▶ **Your instructions**
In the data below, begin at the line with "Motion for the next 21" and stop after the line with "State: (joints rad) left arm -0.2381"; output those lines exactly and no pictures.

▶ **Items from a data source**
....

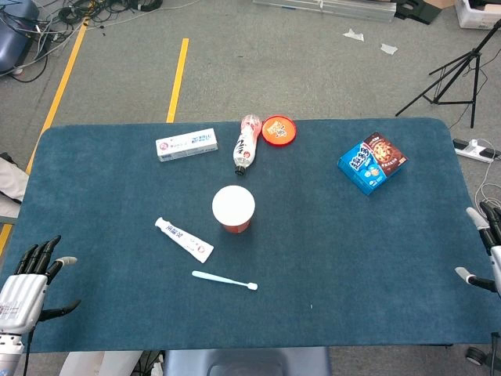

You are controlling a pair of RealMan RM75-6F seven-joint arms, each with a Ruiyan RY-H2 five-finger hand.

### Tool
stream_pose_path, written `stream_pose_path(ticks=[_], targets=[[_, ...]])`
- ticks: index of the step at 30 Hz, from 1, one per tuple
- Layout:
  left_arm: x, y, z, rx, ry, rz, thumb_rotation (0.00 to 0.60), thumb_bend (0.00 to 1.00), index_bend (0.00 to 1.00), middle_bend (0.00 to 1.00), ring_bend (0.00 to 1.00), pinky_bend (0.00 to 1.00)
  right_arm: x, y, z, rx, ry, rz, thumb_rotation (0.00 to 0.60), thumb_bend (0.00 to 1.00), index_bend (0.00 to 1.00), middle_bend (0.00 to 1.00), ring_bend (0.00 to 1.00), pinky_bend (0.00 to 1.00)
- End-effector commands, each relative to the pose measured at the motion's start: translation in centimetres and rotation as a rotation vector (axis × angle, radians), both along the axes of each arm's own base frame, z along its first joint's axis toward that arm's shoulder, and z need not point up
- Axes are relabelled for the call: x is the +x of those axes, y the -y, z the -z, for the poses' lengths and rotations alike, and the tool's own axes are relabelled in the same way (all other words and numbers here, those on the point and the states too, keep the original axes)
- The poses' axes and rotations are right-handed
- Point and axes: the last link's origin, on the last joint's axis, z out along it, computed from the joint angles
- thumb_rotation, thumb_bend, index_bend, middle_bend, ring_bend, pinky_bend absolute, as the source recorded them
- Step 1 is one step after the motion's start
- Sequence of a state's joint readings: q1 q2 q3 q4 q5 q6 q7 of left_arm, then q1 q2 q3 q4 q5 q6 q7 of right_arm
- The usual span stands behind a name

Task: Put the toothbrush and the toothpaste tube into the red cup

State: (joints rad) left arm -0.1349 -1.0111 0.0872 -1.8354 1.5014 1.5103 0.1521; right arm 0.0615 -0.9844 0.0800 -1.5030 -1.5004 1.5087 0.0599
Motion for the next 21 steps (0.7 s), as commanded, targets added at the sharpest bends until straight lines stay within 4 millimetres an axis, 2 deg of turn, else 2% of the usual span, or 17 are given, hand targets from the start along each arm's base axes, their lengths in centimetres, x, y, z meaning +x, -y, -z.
stream_pose_path(ticks=[1, 8, 12, 21], targets=[[0.0, 0.0, 0.2, -0.004, -0.009, 0.004, 0.6, 0.09, 0.28, 0.0, 0.0, 0.0, -0.1, 0.1, 0.2, 0.003, 0.003, -0.003, 0.6, 0.0, 0.0, 0.0, 0.0, 0.3], [1.7, -0.5, 0.6, -0.037, -0.014, 0.057, 0.6, 0.09, 0.32, 0.0, 0.0, 0.0, 0.1, 0.4, 0.5, 0.012, -0.003, -0.013, 0.6, 0.0, 0.0, 0.0, 0.0, 0.3], [3.3, -1.1, 1.7, -0.106, 0.021, 0.094, 0.6, 0.09, 0.37, 0.0, 0.0, 0.0, 0.7, 0.5, 0.1, 0.001, -0.011, -0.036, 0.6, 0.0, 0.0, 0.0, 0.0, 0.3], [6.1, -2.0, 5.4, -0.291, 0.033, 0.166, 0.6, 0.09, 0.43, 0.0, 0.0, 0.0, 1.4, 0.3, -0.5, -0.011, -0.032, -0.059, 0.6, 0.0, 0.0, 0.0, 0.0, 0.3]])
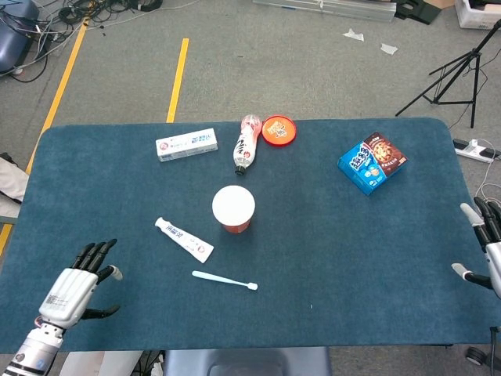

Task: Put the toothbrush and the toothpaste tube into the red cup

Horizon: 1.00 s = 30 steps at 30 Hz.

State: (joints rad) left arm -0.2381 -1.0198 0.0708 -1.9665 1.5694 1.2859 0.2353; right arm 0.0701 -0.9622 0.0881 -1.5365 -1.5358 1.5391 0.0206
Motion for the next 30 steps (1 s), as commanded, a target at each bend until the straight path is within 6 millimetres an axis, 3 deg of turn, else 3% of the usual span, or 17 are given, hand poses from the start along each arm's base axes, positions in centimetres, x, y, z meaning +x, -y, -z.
stream_pose_path(ticks=[1, 17, 26, 30], targets=[[1.2, -0.4, 1.8, -0.076, -0.009, 0.038, 0.6, 0.09, 0.43, 0.0, 0.0, 0.0, -0.1, -0.1, -0.1, -0.004, 0.003, 0.002, 0.6, 0.0, 0.0, 0.0, 0.0, 0.3], [4.7, -3.8, 8.1, -0.214, -0.037, 0.112, 0.6, 0.09, 0.44, 0.0, 0.0, 0.0, -0.1, -0.4, -2.0, -0.055, 0.019, -0.006, 0.6, 0.0, 0.0, 0.0, 0.0, 0.3], [6.1, -5.9, 11.6, -0.232, -0.07, 0.139, 0.6, 0.09, 0.38, 0.0, 0.0, 0.0, -0.5, -0.3, -2.5, -0.066, 0.026, 0.002, 0.6, 0.0, 0.0, 0.0, 0.0, 0.3], [6.8, -6.6, 13.0, -0.221, -0.07, 0.152, 0.6, 0.09, 0.31, 0.0, 0.0, 0.0, -0.5, -0.3, -2.7, -0.07, 0.029, 0.002, 0.6, 0.0, 0.0, 0.0, 0.0, 0.3]])
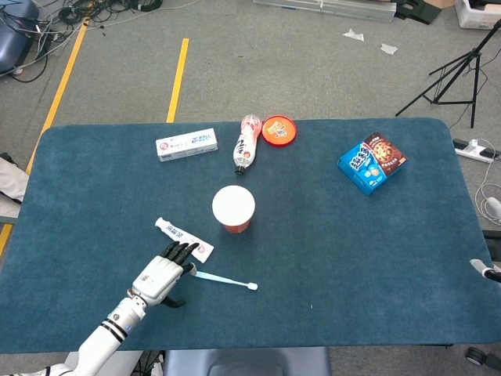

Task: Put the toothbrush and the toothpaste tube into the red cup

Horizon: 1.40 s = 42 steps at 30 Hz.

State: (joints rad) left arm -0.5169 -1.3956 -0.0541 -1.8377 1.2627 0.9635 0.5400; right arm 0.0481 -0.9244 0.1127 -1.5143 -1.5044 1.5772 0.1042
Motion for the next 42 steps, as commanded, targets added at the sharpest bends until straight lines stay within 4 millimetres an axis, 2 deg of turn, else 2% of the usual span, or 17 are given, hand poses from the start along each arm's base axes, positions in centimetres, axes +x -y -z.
stream_pose_path(ticks=[1, 13, 33, 38, 42], targets=[[0.7, -0.8, 1.2, 0.016, 0.004, 0.011, 0.6, 0.09, 0.3, 0.0, 0.0, 0.0, -0.1, 0.0, -0.1, -0.003, 0.002, 0.001, 0.6, 0.0, 0.0, 0.0, 0.0, 0.3], [1.5, -2.5, 4.5, 0.022, 0.0, -0.008, 0.6, 0.09, 0.39, 0.0, 0.0, 0.0, -1.1, -0.2, -0.8, -0.014, 0.016, 0.025, 0.6, 0.0, 0.0, 0.0, 0.0, 0.3], [3.4, -3.3, 6.7, -0.005, 0.006, -0.048, 0.6, 0.1, 0.43, 0.0, 0.0, 0.0, -2.0, -0.2, -0.5, -0.006, 0.029, 0.044, 0.6, 0.0, 0.0, 0.0, 0.0, 0.3], [3.7, -3.4, 7.2, -0.017, -0.005, -0.05, 0.6, 0.2, 0.43, 0.0, 0.0, 0.0, -2.2, -0.2, -0.5, -0.005, 0.03, 0.048, 0.6, 0.0, 0.0, 0.0, 0.0, 0.3], [3.8, -3.3, 7.5, -0.024, -0.008, -0.046, 0.6, 0.24, 0.43, 0.0, 0.0, 0.0, -2.4, -0.2, -0.6, -0.006, 0.034, 0.053, 0.6, 0.0, 0.0, 0.0, 0.0, 0.3]])
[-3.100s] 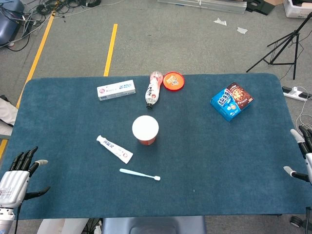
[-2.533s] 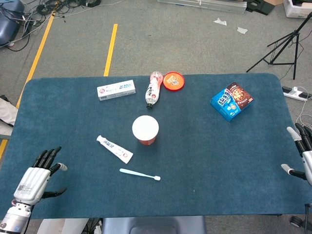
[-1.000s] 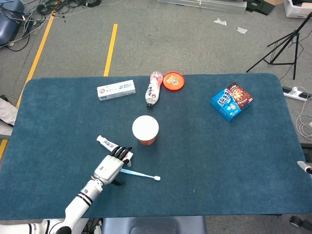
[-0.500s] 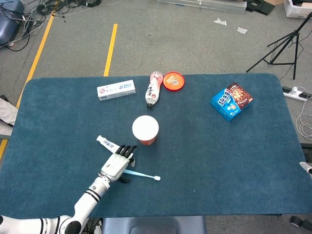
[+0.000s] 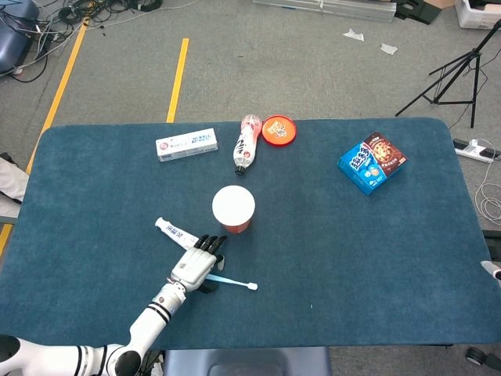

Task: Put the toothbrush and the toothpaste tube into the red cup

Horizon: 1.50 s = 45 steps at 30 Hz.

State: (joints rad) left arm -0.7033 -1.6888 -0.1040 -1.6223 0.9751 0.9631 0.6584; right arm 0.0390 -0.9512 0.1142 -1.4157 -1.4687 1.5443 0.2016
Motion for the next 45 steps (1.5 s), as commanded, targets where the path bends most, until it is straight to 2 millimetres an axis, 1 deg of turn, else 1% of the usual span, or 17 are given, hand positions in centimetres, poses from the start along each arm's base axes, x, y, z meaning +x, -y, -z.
stream_pose_path(ticks=[1, 16, 26, 35, 45], targets=[[0.1, 0.1, 0.2, -0.004, -0.003, 0.003, 0.6, 0.25, 0.43, 0.0, 0.0, 0.0, -0.1, 0.0, 0.0, 0.0, 0.001, 0.004, 0.6, 0.0, 0.0, 0.0, 0.0, 0.3], [0.7, 0.2, 1.3, -0.011, -0.02, 0.014, 0.6, 0.25, 0.44, 0.0, 0.0, 0.0, -0.7, 0.0, 0.0, 0.002, 0.009, 0.015, 0.6, 0.0, 0.0, 0.0, 0.0, 0.3], [0.9, 0.0, 1.7, -0.009, -0.042, 0.009, 0.6, 0.3, 0.45, 0.0, 0.0, 0.0, -1.0, 0.0, 0.1, 0.005, 0.014, 0.021, 0.6, 0.0, 0.0, 0.0, 0.0, 0.3], [1.0, 0.2, 1.7, -0.014, -0.048, 0.012, 0.6, 0.3, 0.46, 0.0, 0.0, 0.0, -1.1, 0.0, 0.1, 0.007, 0.016, 0.024, 0.6, 0.0, 0.0, 0.0, 0.0, 0.3], [1.2, 0.6, 1.4, -0.012, -0.037, 0.024, 0.6, 0.3, 0.51, 0.0, 0.0, 0.0, -1.2, 0.1, 0.3, 0.013, 0.016, 0.028, 0.6, 0.0, 0.0, 0.0, 0.0, 0.3]])
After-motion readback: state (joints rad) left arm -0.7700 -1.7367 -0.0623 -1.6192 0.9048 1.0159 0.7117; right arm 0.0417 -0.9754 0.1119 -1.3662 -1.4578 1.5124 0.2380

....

▶ **Solved problem**
Motion for the next 21 steps (0.7 s), as commanded, targets added at the sharpest bends until straight lines stay within 4 millimetres an axis, 2 deg of turn, else 2% of the usual span, or 17 are given, hand targets from the start along each arm's base axes, their lengths in centimetres, x, y, z meaning +x, -y, -z.
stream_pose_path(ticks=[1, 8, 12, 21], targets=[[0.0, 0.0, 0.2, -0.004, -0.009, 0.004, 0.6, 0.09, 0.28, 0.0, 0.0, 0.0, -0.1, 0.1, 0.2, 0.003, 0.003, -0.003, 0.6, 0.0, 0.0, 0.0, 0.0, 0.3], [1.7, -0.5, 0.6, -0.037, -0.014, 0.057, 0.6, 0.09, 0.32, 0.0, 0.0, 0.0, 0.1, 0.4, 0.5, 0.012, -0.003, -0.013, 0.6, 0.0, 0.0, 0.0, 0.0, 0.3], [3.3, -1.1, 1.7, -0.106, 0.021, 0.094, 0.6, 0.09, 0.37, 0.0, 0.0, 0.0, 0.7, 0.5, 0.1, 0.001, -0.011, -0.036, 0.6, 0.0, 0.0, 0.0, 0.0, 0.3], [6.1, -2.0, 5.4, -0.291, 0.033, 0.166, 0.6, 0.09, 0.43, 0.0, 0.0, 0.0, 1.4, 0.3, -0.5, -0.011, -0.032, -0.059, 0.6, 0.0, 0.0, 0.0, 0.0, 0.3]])

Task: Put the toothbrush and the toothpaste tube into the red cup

Horizon: 1.00 s = 30 steps at 30 Hz.

State: (joints rad) left arm -0.2381 -1.0198 0.0708 -1.9665 1.5694 1.2859 0.2353; right arm 0.0701 -0.9622 0.0881 -1.5365 -1.5358 1.5391 0.0206

Output for the exercise is complete.